◆ Instructions to follow: From the records below, print exactly the lines starting at the one containing "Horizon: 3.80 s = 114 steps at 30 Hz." and ending at the one containing "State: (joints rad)", ends included, and nothing else.

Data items
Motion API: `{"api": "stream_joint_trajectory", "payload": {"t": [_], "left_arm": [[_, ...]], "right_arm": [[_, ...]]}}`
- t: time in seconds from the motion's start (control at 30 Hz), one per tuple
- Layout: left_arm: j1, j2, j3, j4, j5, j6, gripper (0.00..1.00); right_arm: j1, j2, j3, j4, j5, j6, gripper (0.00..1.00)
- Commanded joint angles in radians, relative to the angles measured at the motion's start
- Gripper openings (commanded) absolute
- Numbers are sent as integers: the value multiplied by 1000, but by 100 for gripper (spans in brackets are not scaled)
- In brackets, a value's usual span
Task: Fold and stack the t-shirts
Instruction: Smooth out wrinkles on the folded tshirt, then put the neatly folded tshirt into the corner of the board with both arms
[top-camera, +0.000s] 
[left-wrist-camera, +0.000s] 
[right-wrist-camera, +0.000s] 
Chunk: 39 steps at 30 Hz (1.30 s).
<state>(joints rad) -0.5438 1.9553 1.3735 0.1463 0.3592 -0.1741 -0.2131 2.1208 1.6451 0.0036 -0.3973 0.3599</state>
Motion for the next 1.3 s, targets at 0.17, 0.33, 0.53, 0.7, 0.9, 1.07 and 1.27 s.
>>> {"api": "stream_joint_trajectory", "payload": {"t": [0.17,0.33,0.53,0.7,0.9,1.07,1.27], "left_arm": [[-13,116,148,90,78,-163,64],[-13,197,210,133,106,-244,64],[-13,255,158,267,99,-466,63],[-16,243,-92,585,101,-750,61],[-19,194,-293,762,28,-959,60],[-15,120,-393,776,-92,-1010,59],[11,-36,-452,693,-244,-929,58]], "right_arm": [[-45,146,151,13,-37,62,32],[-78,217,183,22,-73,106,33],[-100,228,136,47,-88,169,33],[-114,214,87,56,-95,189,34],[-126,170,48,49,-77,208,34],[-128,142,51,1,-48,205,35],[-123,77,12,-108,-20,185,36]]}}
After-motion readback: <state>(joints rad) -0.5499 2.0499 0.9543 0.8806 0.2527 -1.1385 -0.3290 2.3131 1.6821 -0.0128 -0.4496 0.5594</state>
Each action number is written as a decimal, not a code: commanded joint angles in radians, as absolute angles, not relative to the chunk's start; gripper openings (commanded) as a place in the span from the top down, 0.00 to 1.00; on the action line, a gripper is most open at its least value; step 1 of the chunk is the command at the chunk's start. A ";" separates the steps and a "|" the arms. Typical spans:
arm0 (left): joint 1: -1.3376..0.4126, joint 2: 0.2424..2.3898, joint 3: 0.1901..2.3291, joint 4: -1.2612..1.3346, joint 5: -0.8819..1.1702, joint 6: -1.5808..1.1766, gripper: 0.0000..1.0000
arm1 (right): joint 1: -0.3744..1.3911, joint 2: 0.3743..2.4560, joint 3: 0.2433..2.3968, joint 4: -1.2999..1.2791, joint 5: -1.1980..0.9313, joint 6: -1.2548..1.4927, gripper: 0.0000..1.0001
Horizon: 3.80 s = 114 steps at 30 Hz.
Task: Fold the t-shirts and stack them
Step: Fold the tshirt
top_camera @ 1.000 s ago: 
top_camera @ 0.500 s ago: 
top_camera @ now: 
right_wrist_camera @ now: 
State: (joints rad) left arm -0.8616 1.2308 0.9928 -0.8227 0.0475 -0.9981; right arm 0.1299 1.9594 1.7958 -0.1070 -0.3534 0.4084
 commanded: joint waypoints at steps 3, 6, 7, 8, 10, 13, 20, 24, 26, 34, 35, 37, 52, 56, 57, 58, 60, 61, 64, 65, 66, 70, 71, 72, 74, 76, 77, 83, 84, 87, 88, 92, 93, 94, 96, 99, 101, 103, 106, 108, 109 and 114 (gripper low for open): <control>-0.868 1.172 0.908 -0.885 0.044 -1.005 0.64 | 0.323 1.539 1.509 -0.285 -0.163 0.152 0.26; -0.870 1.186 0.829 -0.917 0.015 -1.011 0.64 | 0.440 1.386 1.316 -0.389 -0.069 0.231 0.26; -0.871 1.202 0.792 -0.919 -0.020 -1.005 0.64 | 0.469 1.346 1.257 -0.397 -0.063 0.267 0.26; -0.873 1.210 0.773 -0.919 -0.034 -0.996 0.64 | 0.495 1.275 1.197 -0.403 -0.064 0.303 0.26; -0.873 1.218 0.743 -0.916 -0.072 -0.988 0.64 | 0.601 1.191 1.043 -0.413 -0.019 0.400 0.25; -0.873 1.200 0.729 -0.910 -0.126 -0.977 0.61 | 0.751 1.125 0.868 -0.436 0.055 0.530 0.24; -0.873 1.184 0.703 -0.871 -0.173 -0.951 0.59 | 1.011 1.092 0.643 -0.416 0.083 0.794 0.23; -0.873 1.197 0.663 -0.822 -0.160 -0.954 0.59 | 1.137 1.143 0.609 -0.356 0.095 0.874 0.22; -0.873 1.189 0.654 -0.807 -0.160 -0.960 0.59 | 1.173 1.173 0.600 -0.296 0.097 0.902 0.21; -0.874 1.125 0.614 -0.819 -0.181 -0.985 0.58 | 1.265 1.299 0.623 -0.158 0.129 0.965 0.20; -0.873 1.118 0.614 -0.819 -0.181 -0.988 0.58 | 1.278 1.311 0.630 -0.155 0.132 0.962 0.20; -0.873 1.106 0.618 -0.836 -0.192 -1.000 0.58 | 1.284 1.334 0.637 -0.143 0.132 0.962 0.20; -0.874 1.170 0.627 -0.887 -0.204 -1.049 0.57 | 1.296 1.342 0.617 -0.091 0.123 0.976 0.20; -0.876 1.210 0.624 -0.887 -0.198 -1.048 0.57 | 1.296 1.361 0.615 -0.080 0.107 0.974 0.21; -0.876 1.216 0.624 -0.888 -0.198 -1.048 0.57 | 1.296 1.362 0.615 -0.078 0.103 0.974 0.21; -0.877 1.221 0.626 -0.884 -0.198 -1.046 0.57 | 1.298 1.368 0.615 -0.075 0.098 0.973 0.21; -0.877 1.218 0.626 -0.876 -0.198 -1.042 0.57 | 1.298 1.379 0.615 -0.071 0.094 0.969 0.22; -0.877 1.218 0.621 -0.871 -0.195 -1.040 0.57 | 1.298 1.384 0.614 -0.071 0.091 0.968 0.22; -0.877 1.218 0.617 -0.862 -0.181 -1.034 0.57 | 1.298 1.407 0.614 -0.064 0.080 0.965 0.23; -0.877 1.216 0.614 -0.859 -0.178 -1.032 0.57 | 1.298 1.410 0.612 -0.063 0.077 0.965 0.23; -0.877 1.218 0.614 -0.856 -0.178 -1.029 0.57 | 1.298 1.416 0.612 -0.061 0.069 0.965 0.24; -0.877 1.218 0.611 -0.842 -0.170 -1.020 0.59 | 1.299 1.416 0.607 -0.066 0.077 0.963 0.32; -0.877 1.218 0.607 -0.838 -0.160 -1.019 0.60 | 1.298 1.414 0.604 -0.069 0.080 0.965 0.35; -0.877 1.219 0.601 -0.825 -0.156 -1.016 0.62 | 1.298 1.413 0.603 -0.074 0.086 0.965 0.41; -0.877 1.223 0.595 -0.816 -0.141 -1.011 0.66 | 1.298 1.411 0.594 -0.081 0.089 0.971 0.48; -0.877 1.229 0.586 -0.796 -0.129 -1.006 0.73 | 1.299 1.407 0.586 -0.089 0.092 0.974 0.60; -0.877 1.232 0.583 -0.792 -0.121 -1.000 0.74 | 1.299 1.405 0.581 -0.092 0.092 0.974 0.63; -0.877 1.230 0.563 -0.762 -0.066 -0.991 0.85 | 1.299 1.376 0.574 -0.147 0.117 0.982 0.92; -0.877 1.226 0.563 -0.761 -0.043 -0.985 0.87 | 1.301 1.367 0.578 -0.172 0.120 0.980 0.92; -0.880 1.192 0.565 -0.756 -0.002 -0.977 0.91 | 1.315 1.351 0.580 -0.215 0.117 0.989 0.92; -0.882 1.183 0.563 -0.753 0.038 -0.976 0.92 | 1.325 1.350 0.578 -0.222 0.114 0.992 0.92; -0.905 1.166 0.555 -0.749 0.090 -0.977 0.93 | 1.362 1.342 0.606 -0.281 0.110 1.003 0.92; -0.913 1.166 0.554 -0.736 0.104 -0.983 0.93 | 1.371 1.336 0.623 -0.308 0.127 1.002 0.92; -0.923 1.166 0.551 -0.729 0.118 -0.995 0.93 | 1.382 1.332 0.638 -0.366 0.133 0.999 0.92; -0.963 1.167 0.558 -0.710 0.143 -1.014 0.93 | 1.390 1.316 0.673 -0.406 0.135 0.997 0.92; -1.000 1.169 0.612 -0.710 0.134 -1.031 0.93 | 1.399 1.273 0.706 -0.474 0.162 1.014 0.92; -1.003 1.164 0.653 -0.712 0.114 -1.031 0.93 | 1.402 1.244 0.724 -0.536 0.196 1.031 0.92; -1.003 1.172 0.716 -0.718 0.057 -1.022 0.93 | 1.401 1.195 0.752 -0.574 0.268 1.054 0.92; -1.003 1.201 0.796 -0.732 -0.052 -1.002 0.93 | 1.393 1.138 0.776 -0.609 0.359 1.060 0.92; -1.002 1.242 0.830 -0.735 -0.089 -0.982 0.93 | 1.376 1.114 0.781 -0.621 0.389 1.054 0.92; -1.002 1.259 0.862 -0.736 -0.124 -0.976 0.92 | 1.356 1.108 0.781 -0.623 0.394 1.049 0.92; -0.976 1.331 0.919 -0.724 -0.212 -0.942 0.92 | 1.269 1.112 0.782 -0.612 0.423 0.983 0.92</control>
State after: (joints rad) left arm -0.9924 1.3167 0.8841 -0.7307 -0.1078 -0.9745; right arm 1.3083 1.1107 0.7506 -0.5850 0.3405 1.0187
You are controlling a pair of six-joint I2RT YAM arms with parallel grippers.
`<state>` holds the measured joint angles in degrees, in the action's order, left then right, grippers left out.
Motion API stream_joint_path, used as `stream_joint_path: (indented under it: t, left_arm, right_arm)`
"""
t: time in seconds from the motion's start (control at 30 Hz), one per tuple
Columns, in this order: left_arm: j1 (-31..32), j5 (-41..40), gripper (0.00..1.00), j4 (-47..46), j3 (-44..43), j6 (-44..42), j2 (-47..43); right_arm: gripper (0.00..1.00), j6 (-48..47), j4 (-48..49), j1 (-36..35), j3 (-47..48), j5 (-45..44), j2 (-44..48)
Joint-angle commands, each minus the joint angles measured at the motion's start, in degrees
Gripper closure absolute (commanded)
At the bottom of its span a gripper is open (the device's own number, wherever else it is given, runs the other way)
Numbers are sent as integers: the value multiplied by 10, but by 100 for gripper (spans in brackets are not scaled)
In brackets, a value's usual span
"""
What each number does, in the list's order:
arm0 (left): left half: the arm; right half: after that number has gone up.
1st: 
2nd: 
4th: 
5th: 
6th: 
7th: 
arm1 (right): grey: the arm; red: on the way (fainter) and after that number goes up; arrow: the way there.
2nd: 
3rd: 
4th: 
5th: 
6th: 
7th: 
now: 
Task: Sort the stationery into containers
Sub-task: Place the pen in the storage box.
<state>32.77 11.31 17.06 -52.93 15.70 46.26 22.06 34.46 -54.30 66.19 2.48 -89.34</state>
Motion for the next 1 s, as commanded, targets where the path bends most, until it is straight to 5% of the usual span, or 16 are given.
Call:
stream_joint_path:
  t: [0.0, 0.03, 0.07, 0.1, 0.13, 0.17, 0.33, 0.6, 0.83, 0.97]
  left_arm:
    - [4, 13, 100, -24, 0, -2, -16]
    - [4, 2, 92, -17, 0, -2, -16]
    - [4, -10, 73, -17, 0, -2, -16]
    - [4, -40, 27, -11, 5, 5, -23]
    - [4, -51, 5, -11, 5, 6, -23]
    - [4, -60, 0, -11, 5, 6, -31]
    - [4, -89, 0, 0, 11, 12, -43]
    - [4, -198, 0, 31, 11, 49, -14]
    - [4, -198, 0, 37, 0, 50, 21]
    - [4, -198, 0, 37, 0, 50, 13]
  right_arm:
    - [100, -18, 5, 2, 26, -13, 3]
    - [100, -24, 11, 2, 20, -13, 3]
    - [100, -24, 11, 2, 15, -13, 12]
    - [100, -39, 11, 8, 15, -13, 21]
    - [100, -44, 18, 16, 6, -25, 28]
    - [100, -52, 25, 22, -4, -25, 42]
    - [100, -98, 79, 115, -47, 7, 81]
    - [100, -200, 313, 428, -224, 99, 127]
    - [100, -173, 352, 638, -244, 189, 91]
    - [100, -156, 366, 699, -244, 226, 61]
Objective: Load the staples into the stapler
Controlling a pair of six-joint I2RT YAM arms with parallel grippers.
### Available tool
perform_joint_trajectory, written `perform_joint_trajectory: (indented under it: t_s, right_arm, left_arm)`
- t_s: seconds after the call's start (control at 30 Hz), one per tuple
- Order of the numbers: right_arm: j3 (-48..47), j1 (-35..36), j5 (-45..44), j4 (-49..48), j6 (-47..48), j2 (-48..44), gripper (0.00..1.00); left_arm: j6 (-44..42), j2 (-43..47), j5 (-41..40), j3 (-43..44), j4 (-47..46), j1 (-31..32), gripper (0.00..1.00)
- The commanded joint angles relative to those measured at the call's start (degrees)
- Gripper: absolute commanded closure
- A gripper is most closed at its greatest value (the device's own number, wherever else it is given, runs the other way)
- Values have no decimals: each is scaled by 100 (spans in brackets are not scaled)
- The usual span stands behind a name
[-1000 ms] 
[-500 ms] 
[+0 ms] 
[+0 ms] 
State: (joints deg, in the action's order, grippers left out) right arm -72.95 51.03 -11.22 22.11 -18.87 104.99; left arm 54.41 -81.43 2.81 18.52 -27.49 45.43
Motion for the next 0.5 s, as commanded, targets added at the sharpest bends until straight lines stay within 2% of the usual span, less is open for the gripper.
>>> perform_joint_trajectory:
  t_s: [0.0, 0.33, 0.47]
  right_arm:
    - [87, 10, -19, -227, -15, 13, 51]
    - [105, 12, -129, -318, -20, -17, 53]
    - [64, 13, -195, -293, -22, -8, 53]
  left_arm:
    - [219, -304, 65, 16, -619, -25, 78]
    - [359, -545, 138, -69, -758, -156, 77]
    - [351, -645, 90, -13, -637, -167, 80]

◆ Final answer:
Horizon: 3.80 s = 114 steps at 30 Hz.
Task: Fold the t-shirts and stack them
Step: Fold the tshirt
top_camera @ 1.000 s ago: 
top_camera @ 0.500 s ago: 
top_camera @ now: 
right_wrist_camera @ now: 
State: (joints rad) left arm -0.8616 1.2308 0.9928 -0.8227 0.0475 -0.9981; right arm 0.1299 1.9594 1.7958 -0.1070 -0.3534 0.4084

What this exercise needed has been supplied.